0

I'm trying to implement a barrier system for threads using condition variables but there is a caveat where the first thread to arrive must write to a resource to share with the rest of the threads once the barrier fills. The problem is that when I run the program, the broadcast call does not wake most of the threads, I have spent quite a while trying to debug this with no success.

If i removed the call to add_codeword() then then the threads get grouped together perfectly fine and I suspect it has something to do with the fact that add_codeword() contains a wait of about 4 seconds.

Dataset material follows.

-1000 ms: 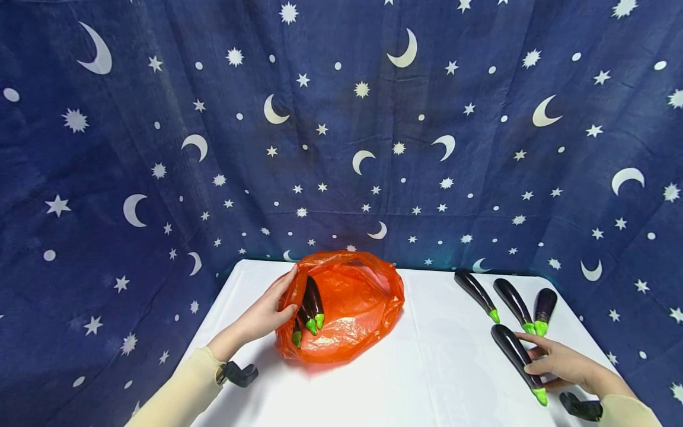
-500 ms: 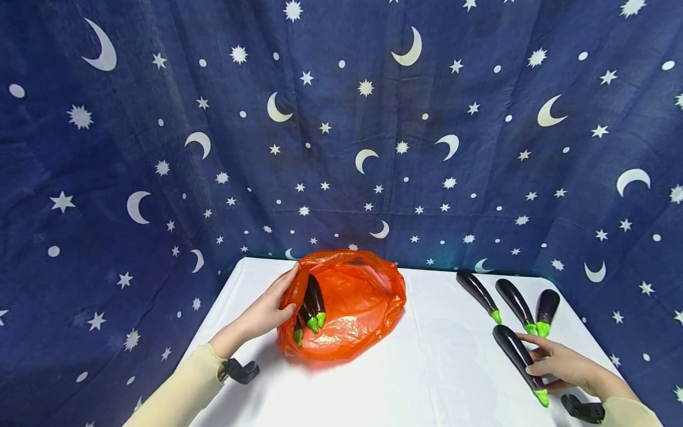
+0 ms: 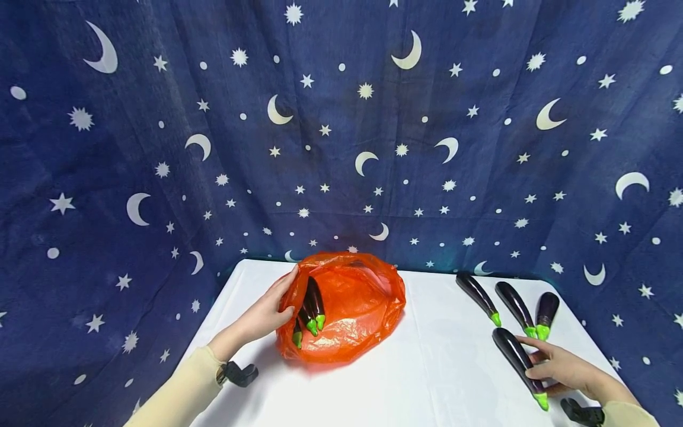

void join_meetup(char *value, int len) {

pthread_mutex_lock(&mut);
if(++count < grp_size) {
    if(count == 1) {
        add_codeword(value, len);  //<=== This has a wait() all of 4 seconds.
    }

    int curr_group = group;
    while(curr_group == group) {
        pthread_cond_wait(&queue, &mut);
    }

}else{
    if(meet_ord == MEET_LAST) {
        add_codeword(value, len);
    }

    count = 0; //Reset group counter.
    group++; //Increment the group num

    pthread_cond_broadcast(&queue);

}

read_resource(&code_list[(group-1) % CODE_SIZE], value, len);
pthread_mutex_unlock(&mut);

}

Here is a sample output with the group size set to 3:

Group 1: 1
Group 1: 1
Group 1: 1
INISHED WRITING CODE! 4
Group 2: 4
INISHED WRITING CODE! 7
Group 3: 7
Group 3: 7
Group 3: 7
Group 4: 10
FINISHED WRITING CODE! 13
Group 4: 10
Group 4: 10
Group 5: 13
FINISHED WRITING CODE! 16
Group 5: 13
Group 5: 13
Group 5: 13
Group 5: 13

As you can see, group 2 only has 1 thread and group 5 has 5 threads.

Thanks

  • Can you explain more clearly what you mean by "a wait() all of 4 seconds"? Can you show us what `add_codeword` codes or explain it. (Or, better yet, give us enough code to replicate the problem.) – David Schwartz Jun 17 '17 at 02:08

1 Answers1

0

It looks like you have a race condition in your code. In particular, it looks like you assume that when a thread wakes up from its condition loop, that the variable 'group' will be one higher than when they entered, which is not always true. Imagine what happens when you have very "lazy" threads that take a long while to actually run after they are signaled. When they hit this line:

read_resource(&code_list[(group-1) % CODE_SIZE], value, len);

'group' may have already been updated multiple times by subsequent threads compared to when that particular thread entered. Try this instead:

void join_meetup(char *value, int len) 
{
  pthread_mutex_lock(&mut);

  int my_group = group;

  if (++count < grp_size) 
  {
    if (count == 1)
        add_codeword(value, len);  //<=== This has a wait() all of 4 seconds.

    while (group == my_group)
        pthread_cond_wait(&queue, &mut);    
  }
  else
  {
    if (meet_ord == MEET_LAST)
        add_codeword(value, len);

    count = 0; //Reset group counter.
    group++;   //Increment the group num

    pthread_cond_broadcast(&queue);    
  }

  read_resource(&code_list[my_group % CODE_SIZE], value, len);
  pthread_mutex_unlock(&mut);
}

This should ensure that the threads get the resources meant for their group (ignoring wrap around on your array + modulus). Of course, there is no real guarantee on the order in which they will wake and continue on with whatever else they are doing. I'm also suspicious of this code:

    if (meet_ord == MEET_LAST)
        add_codeword(value, len);

since it looks like your first thread of a new group is responsible for doing add_codeword for the group. So, why is another thread doing it too?

jschultz410
  • 2,849
  • 14
  • 22